One thing has me stumped and I am not finding a solution using the forum or google: I cannot get any tagger to work. I have tried the POS tagger, the OpenNLP NE tagger, and the StanfordNLP NE tagger.
As input, I am using the output from the PDF parser (have also tried TikaParser>StringtoDocument).
The taggers do create a new column (as per my settings) with the supposedly tagged documents, but I don’t see any tags anywhere.
I am using the DocumentViewer to look for the tags in the text.
I am not getting any error messages using the POS and OpenNLP taggers.
I would be most appreciative if someone could help me figure out what I am doing wrong, or where to look for the tags.
Thanks for your help!
(once I get this to work, I would also like to know how to use the Stanford tagger with the usual Stanford tags, e.g. as used in the python package; i.e. without me having to train it using the learner node).
I’ve attached a screenshot of some sentiment tags as shown in the Document Viewer node. You do have to drill down a bit and select the appropriate options to actually see the tags - they won’t just appear by default. In my case I’ve selected SENTIMENT tags for highlighting, but for you it’s probably POS or something else. Also, make sure you’re clicking the tags on/off button.

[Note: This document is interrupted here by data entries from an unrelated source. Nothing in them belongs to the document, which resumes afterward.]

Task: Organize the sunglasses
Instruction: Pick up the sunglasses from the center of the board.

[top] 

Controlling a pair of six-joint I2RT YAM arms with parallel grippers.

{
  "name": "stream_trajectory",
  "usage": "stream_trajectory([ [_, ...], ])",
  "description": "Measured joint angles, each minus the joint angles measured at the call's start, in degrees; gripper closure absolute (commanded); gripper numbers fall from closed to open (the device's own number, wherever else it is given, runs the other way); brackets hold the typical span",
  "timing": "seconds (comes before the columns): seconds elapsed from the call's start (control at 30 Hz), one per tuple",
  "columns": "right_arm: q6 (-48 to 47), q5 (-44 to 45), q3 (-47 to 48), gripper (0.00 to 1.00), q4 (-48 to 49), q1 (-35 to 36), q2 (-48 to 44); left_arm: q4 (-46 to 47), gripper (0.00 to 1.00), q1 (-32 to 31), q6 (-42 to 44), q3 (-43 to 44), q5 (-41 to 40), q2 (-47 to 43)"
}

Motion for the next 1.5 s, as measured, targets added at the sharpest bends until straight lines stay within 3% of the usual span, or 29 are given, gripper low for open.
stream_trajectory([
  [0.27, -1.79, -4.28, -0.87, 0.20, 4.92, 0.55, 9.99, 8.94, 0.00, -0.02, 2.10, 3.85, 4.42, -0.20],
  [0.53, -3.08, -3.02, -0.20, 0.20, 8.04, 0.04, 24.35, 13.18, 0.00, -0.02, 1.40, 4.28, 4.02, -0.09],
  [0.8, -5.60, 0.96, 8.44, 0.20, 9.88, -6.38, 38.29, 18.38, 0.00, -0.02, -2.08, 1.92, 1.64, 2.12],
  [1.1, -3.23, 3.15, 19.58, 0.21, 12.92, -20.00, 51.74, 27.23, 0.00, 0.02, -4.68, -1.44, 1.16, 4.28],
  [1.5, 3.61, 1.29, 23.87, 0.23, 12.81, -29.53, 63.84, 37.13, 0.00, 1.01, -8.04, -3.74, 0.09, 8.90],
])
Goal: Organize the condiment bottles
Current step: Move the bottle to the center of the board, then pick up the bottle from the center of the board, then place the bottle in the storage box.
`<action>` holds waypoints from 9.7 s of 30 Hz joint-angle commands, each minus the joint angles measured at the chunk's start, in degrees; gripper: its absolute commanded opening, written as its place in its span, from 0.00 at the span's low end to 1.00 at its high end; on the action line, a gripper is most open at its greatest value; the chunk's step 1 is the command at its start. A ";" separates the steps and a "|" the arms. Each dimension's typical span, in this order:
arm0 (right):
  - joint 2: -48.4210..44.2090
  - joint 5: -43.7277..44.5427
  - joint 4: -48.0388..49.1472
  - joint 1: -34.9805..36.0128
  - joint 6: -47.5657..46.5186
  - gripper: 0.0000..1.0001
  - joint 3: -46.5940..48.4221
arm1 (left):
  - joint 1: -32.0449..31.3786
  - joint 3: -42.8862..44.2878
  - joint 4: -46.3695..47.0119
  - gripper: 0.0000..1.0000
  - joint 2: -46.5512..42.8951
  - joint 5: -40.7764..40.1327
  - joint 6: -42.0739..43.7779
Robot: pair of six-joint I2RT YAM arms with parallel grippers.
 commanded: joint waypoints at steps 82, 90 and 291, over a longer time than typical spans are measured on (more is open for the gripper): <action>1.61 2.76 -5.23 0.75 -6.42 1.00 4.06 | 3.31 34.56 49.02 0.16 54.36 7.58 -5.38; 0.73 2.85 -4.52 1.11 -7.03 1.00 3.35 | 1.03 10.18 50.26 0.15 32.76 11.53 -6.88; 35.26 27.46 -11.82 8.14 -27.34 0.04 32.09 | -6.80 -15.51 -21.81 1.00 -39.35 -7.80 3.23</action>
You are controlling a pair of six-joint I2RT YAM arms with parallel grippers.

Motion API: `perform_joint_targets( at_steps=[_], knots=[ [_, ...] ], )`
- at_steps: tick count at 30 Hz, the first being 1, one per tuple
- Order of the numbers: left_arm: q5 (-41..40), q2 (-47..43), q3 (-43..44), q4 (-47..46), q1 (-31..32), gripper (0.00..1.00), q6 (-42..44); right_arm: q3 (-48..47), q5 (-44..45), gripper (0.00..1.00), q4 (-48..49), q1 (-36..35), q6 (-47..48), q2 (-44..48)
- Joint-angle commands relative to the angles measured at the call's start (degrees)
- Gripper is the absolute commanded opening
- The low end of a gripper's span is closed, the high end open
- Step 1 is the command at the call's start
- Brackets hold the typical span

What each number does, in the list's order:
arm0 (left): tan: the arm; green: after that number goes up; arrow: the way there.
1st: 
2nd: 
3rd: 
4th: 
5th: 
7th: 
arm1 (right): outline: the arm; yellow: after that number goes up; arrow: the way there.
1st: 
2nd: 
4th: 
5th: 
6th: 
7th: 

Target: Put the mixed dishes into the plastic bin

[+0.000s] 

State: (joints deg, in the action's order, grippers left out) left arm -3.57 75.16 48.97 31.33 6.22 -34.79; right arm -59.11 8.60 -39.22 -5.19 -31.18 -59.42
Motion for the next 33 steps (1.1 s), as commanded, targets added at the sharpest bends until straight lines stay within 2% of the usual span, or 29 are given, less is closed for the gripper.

If you configured the Document Viewer properly and still are not seeing tags, it might be another issue. In that case, are you able to post a minimal example workflow that would help diagnose the problem?
you can also use the Modifiable Term Filter node that removes all terms from the Document that were not tagged. Afterwards the Bag Of Words Creator node can be used to create a list of terms occurring in each document which also shows the corresponding tag.
About the Stanford Tagger:
There are two different Stanford Tagger nodes, the Stanford tagger which is a part-of-speech tagger and the StanfordNLP NE Tagger node which is used for named-entity recognition. Both nodes provide built-in models while the second one also provides the possibility to use a model that has been trained with the Stanford NLP NE Learner node.